→ **About this task**
Return the lines below exactly as they appear, please, starting with the first and ending with the one that contains "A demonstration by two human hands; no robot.".

** Data below follows **

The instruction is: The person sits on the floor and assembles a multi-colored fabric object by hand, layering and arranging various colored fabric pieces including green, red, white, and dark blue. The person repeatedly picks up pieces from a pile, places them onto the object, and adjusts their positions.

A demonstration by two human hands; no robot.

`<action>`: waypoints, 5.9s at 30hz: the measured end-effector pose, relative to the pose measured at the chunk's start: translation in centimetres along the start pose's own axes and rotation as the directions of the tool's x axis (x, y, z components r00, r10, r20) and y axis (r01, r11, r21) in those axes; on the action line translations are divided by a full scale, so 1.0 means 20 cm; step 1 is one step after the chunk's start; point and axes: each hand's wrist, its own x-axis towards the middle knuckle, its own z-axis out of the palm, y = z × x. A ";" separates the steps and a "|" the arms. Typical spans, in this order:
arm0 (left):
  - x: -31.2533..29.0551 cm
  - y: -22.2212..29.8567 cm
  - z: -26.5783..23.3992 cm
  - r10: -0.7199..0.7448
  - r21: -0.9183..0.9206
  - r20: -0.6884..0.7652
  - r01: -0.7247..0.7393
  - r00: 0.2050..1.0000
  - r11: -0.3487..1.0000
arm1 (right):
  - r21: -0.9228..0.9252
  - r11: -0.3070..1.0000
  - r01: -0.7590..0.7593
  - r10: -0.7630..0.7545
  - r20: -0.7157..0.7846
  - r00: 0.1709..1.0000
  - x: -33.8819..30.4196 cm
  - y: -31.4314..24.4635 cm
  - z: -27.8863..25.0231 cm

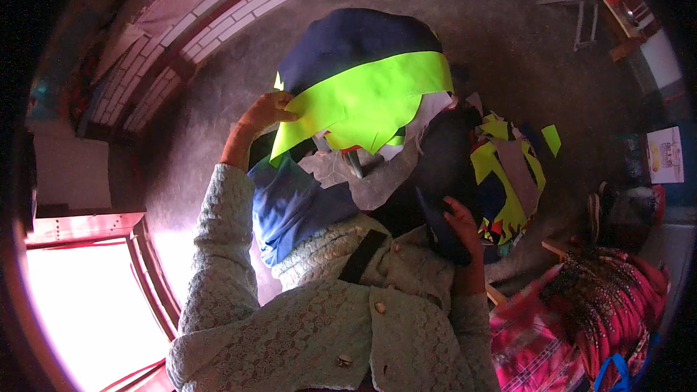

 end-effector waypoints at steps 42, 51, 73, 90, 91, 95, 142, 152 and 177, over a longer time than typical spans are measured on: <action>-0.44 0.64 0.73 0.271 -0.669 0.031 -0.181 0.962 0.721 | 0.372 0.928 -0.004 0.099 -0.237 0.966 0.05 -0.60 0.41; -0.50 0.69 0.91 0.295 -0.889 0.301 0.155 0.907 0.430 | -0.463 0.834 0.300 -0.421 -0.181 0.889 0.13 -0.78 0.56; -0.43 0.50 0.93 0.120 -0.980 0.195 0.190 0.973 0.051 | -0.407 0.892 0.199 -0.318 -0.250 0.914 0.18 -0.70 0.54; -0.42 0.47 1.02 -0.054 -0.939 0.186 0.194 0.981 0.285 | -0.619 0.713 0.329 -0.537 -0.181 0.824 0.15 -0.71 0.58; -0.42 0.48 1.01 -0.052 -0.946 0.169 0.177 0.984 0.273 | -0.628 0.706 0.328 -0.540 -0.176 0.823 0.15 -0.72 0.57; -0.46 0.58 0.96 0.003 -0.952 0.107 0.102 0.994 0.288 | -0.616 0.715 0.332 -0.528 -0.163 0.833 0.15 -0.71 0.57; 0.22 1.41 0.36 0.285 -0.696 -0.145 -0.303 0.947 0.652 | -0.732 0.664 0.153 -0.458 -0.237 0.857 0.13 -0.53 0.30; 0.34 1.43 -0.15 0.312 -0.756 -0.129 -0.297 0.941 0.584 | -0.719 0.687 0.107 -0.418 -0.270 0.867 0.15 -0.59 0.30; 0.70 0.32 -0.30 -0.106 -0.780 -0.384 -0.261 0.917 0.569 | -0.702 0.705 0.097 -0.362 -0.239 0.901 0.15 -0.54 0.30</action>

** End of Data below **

→ **Solved exercise**
The instruction is: The person sits on the floor and assembles a multi-colored fabric object by hand, layering and arranging various colored fabric pieces including green, red, white, and dark blue. The person repeatedly picks up pieces from a pile, places them onto the object, and adjusts their positions.

A demonstration by two human hands; no robot.

Work on this exercise is now complete.